Task goal: In your copy of the data below, reproduce every entry exactly and omit the pictures.

Top of Extracted entries

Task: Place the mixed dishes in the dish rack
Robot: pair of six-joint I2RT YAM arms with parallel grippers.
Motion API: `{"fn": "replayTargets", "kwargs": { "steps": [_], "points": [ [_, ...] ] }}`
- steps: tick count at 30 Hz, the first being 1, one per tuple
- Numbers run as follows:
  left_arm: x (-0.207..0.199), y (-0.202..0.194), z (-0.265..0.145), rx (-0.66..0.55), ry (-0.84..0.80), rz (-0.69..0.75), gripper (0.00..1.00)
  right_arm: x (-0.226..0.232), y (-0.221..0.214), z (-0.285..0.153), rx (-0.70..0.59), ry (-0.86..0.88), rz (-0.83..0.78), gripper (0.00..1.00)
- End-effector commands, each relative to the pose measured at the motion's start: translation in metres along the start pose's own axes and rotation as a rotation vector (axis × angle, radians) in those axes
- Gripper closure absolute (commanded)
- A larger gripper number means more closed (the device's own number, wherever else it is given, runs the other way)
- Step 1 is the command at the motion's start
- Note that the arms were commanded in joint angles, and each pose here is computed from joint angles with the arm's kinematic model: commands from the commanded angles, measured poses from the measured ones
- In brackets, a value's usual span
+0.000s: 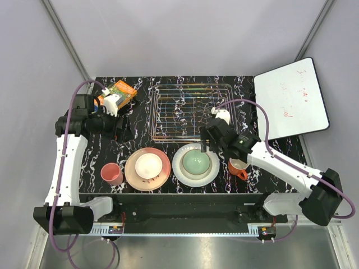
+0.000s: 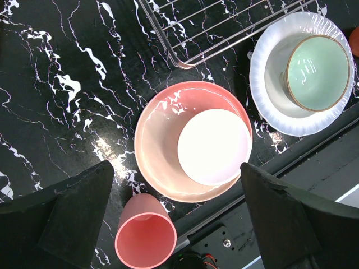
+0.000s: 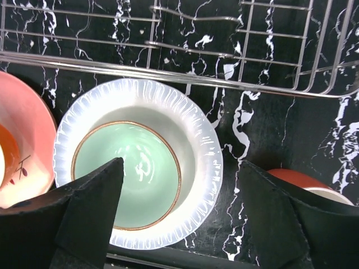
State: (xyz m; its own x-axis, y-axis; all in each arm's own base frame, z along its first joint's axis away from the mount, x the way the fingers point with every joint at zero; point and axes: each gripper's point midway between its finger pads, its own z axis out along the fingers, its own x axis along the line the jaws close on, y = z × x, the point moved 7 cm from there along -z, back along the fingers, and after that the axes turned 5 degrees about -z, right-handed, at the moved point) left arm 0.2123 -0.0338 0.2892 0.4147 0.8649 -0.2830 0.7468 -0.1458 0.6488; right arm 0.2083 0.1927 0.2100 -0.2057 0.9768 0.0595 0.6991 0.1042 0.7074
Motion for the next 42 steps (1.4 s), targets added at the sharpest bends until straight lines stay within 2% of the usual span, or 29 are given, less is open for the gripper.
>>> {"fn": "replayTargets", "kwargs": {
  "steps": [1,2,4,9,18,27,31,32,36,38,42],
  "points": [
    [0.0,0.005,-0.004,-0.027,0.006,0.026,0.01,0.005,-0.002,-0.001,-0.025,0.067,0.037,0.06],
    [0.0,0.006,-0.003,-0.027,0.005,0.024,0.01,0.005,-0.003,0.001,-0.023,0.064,0.037,0.01],
    [0.0,0.007,-0.003,-0.029,0.003,0.029,0.01,0.001,-0.013,0.008,0.001,0.034,0.03,0.0],
    [-0.001,0.012,-0.004,-0.038,-0.006,0.031,0.01,0.0,-0.035,0.032,0.074,-0.025,0.039,0.13],
    [-0.006,0.019,-0.012,-0.087,-0.01,0.055,0.01,0.015,-0.055,0.054,0.103,0.096,0.05,0.29],
    [-0.005,0.016,-0.014,-0.092,0.012,0.062,0.01,0.023,-0.072,0.068,0.157,0.158,0.064,0.36],
    [-0.006,0.016,-0.015,-0.096,0.018,0.069,0.01,0.024,-0.076,0.073,0.173,0.158,0.065,0.6],
    [-0.005,0.016,-0.015,-0.095,0.019,0.069,0.01,0.026,-0.075,0.073,0.17,0.161,0.065,0.72],
    [-0.004,0.015,-0.013,-0.091,0.026,0.069,0.01,0.025,-0.072,0.07,0.158,0.166,0.059,0.93],
    [-0.003,0.014,-0.012,-0.09,0.028,0.069,0.01,0.024,-0.07,0.068,0.145,0.161,0.052,1.0],
    [-0.001,0.015,-0.009,-0.086,0.03,0.067,0.01,0.015,-0.051,0.048,0.071,0.13,0.028,1.0]
  ]
}}
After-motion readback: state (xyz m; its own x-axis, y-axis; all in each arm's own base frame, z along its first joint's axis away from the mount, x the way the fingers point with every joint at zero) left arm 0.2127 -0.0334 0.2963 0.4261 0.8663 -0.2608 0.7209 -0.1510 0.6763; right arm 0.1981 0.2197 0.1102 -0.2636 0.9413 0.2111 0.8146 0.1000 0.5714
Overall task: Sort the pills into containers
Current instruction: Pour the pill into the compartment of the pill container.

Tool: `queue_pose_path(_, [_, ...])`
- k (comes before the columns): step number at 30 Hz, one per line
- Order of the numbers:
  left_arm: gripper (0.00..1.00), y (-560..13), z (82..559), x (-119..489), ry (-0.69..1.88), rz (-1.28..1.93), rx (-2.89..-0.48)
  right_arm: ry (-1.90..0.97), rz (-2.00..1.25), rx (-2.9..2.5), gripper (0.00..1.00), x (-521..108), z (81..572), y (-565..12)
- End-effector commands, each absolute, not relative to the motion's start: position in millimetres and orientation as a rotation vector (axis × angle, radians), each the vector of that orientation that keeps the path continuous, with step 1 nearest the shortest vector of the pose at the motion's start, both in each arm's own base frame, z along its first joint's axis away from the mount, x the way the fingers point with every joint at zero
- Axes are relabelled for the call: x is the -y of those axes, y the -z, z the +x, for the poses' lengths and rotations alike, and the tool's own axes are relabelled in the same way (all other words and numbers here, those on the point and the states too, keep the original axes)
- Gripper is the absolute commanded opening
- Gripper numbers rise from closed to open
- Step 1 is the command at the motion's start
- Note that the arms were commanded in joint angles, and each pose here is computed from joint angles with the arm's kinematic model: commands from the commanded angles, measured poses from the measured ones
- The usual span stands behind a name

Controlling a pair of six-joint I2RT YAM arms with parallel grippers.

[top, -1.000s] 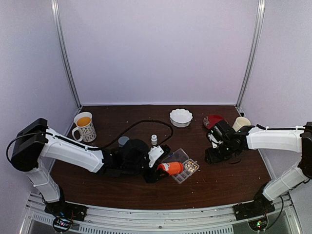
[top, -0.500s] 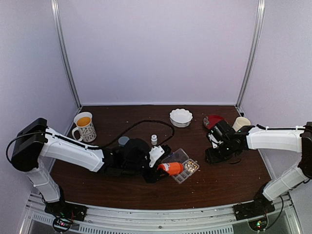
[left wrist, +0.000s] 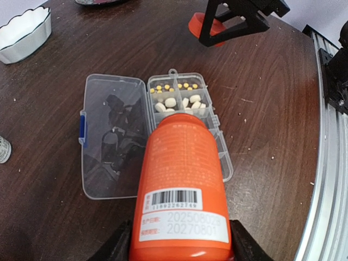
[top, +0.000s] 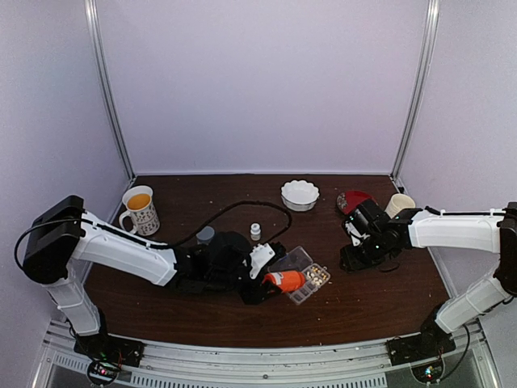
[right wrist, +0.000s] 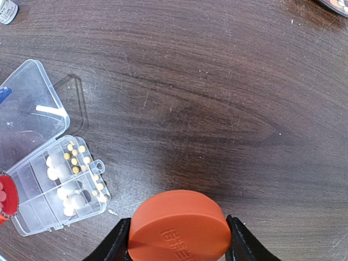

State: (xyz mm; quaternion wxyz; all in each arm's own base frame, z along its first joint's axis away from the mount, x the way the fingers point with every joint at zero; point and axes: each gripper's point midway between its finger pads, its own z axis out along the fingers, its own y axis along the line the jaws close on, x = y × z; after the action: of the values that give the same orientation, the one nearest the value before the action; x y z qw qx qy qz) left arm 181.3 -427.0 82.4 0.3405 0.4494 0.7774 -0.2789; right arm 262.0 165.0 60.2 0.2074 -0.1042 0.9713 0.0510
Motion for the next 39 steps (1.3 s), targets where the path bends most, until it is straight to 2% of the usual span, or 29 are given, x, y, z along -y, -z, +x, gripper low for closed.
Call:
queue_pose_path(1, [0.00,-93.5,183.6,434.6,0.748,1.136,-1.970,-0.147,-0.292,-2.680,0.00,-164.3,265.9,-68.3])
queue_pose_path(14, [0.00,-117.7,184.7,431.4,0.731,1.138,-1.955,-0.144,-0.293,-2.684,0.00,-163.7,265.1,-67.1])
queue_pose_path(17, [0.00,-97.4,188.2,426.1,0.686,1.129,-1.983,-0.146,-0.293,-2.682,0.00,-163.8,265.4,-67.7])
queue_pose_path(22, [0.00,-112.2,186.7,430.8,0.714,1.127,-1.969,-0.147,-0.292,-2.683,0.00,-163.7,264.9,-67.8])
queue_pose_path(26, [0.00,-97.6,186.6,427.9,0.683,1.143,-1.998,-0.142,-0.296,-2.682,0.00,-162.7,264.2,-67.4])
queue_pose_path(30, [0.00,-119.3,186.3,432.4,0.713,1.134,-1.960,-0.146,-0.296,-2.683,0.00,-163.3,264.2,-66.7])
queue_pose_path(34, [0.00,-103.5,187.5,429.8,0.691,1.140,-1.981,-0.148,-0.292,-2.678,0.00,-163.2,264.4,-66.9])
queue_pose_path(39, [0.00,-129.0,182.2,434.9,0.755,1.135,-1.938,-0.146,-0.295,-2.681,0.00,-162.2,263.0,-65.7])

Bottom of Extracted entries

Solved exercise:
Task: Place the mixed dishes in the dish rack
Robot: pair of six-joint I2RT YAM arms with parallel grippers.
Motion API: `{"fn": "replayTargets", "kwargs": { "steps": [_], "points": [ [_, ...] ] }}`
- steps: tick count at 30 Hz, the first being 1, one per tuple
- Numbers run as follows:
  left_arm: x (-0.207..0.199), y (-0.202..0.194), z (-0.265..0.145), rx (-0.66..0.55), ry (-0.84..0.80), rz (-0.69..0.75), gripper (0.00..1.00)
  right_arm: x (-0.226..0.232), y (-0.221..0.214), z (-0.285..0.153), rx (-0.70..0.59), ry (-0.86..0.88), rz (-0.83..0.78), gripper (0.00..1.00)
- End-effector commands, each relative to the pose measured at the motion's start: translation in metres along the start pose's own axes and rotation as a rotation vector (axis × angle, radians) in those axes
- Gripper closure absolute (commanded)
- A larger gripper number means more closed (the device's own number, wherever else it is given, runs the other way)
- Step 1 is the command at the motion's start
- Note that the arms were commanded in joint angles, and each pose here is computed from joint angles with the arm's kinematic model: commands from the commanded angles, measured poses from the measured ones
- In brackets, a value's usual span
+0.000s: 
+0.000s: 
+0.000s: 
State: (xyz m; its own x-axis, y-axis; all in each arm's own base frame, z along its first joint's axis away from the mount, x the way the fingers point with every joint at zero; point and axes: each gripper's point midway between its finger pads, its own z axis out along the fingers, its own x axis along the line the jaws close on, y = z × x, the point moved 7 cm from there along -z, back along the fingers, and after that the axes turned 5 degrees about -z, right-handed, at the moved point) left arm 0.2123 -0.0338 0.2892 0.4147 0.8649 -0.2830 0.7468 -0.1458 0.6488; right arm 0.2083 0.1927 0.2100 -0.2057 0.9768 0.0595 0.6991 0.1042 0.7074
Motion for the next 42 steps (1.4 s), targets added at the sharpest bends until straight lines stay within 2% of the usual span, or 29 are given, less is open for the gripper.
>>> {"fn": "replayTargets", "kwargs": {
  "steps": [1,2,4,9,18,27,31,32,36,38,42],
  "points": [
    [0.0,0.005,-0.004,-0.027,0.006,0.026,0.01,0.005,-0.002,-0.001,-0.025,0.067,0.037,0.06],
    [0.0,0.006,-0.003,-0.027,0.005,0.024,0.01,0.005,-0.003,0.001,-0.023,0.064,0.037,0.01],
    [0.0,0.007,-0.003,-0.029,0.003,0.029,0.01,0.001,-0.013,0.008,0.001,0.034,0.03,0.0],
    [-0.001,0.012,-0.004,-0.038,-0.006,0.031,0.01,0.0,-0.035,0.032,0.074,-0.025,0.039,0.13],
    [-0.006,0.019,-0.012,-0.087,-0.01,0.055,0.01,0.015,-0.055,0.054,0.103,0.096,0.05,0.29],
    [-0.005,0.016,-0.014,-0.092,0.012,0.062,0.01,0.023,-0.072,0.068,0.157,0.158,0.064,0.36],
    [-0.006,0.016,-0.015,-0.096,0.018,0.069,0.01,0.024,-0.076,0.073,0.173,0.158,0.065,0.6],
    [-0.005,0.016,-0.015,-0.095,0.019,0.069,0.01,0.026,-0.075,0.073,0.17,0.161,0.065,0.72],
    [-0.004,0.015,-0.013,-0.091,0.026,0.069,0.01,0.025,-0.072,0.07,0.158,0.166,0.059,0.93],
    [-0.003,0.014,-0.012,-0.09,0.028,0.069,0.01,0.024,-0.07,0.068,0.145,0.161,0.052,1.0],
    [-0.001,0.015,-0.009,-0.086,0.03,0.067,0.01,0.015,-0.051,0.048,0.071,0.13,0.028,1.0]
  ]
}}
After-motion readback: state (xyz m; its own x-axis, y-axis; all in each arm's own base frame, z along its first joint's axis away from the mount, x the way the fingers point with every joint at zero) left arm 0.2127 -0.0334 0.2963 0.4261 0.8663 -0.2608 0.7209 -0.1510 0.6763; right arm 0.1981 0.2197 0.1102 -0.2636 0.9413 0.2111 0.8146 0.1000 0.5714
Overall task: Sort the pills into containers
Current instruction: Pour the pill into the compartment of the pill container.

Tool: `queue_pose_path(_, [_, ...])`
- k (comes before the columns): step number at 30 Hz, one per line
- Order of the numbers:
  left_arm: gripper (0.00..1.00), y (-560..13), z (82..559), x (-119..489), ry (-0.69..1.88), rz (-1.28..1.93), rx (-2.89..-0.48)
  right_arm: ry (-1.90..0.97), rz (-2.00..1.25), rx (-2.9..2.5), gripper (0.00..1.00), x (-521..108), z (81..572), y (-565..12)
- End-effector commands, each absolute, not relative to the motion's start: position in millimetres and orientation as a rotation vector (axis × angle, radians), each the vector of that orientation that keeps the path continuous, with step 1 nearest the shortest vector of the pose at the motion's start, both in each arm's own base frame, z along its first joint's axis away from the mount, x the way the fingers point with every joint at zero
- Axes are relabelled for the call: x is the -y of those axes, y the -z, z the +x, for the poses' lengths and rotations alike, and the tool's own axes are relabelled in the same way (all other words and numbers here, those on the point and the states too, keep the original axes)
- Gripper is the absolute commanded opening
- Gripper numbers rise from closed to open
- Step 1 is the command at the motion's start
- Note that the arms were commanded in joint angles, and each pose here is computed from joint angles with the arm's kinematic model: commands from the commanded angles, measured poses from the measured ones
- The usual span stands behind a name

Controlling a pair of six-joint I2RT YAM arms with parallel grippers.

[top, -1.000s] 
[top, -0.500s] 
[left wrist, +0.000s] 
[top, +0.000s] 
[right wrist, +0.000s] 

State: (xyz mm; quaternion wxyz; all in each arm's own base frame, z along its first joint's axis away from the mount, x the way the fingers point with every joint at zero; point and axes: each gripper's point midway between its finger pads, its own z axis out along the fingers, its own y axis along the line the jaws close on, x = y × z; after the action: of the values that give the same orientation, the one nearest the value before the action; x y z qw qx qy qz) left arm 181.3 -427.0 82.4 0.3405 0.4494 0.7774 -0.2789; right arm 262.0 165.0 60.2 0.2074 -0.1042 0.9713 0.0510
Motion for the next 39 steps (1.3 s), targets where the path bends most, until it is straight to 2% of the usual span, or 29 are given, x, y, z along -y, -z, +x, gripper low for closed.
Call:
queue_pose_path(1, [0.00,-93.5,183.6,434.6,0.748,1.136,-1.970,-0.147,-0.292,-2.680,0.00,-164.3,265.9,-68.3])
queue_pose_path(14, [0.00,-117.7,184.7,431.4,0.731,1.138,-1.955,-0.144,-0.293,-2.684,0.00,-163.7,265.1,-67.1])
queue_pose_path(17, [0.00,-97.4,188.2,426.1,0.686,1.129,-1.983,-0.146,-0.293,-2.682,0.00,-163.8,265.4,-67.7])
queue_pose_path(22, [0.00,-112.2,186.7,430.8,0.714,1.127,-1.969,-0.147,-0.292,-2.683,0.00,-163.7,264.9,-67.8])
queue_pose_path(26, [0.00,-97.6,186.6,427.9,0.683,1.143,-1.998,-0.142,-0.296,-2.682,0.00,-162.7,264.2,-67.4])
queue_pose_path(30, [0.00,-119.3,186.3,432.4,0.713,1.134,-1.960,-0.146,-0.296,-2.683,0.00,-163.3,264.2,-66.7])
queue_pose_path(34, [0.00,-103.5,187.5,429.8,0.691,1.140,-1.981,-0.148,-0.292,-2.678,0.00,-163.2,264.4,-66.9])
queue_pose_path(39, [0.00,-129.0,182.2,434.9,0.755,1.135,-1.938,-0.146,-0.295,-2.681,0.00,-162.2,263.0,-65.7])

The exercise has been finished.